Campaigns like ‘#whyloiter’ which encouraged women to reclaim public spaces, could be viewed as other forms of affirmative action for women to enjoy the right to loiter and demand safety. It is necessary to realize that patriarchy ‘entitles’ men to certain privileges which completely makes the playing field unequal and subsequently gives rise to a need for implementing extra measures to reinstate balance. Patriarchy works on exclusion and affirmative action tries to remedy it by inclusion.


[Author’s note: While talking about inequality and exploitation, it wouldn’t make sense to exclude the caste and class minorities from the discussion. But initiating a discussion from this angle deserves a separate and independent platform and thus would be taken up in later articles. But, just a passing thought, a lot of people claim to have done away with caste injustices and consequently demand a slashing down of any kinds of affirmative action for them. However, affirmative action for women is seen as a tool to silence women about the injustices done to them, because, you know ladies, you are already getting more than you deserve!]

References:
1. “Social Science Baha.” Affirmative Action and Women in India. Web. 5 Sept. 2015.

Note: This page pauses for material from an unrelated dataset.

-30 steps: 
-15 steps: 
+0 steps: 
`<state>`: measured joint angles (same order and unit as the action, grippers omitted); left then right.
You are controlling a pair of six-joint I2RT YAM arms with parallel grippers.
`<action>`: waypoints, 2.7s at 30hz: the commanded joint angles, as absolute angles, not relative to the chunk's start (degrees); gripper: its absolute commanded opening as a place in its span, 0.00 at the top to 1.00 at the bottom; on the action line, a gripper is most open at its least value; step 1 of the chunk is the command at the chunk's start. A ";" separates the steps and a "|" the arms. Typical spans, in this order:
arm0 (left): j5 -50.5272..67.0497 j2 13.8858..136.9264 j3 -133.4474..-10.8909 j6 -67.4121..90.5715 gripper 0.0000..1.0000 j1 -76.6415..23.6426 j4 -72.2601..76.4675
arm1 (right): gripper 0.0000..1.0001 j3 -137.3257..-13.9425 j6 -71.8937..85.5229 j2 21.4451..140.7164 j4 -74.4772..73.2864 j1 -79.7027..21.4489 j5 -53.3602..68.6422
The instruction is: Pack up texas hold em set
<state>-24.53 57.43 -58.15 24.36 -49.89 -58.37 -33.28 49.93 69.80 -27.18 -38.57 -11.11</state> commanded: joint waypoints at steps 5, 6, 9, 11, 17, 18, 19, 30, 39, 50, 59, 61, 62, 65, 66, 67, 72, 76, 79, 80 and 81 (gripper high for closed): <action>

2. “Gender Pay Gap in India.” Why Women Earn Less than Men, Gender Pay Gap, Pay Disparity in India – PayCheck.in. Web. 5 Sept. 2015.
3. “UnderstandingPrejudice.org: Ten Myths About Affirmative Action.” UnderstandingPrejudice.org: Ten Myths About Affirmative Action. Web. 5 Sept. 2015.
4. Mitra, Amrita. Affirmative Action for Women in India (2012): 19. Social Science Research Network. Web. 5 Sept. 2015.
5. Barai, Swapnil. Affirmative Action in India: 20. Academia. Web. 5 Sept. 2015.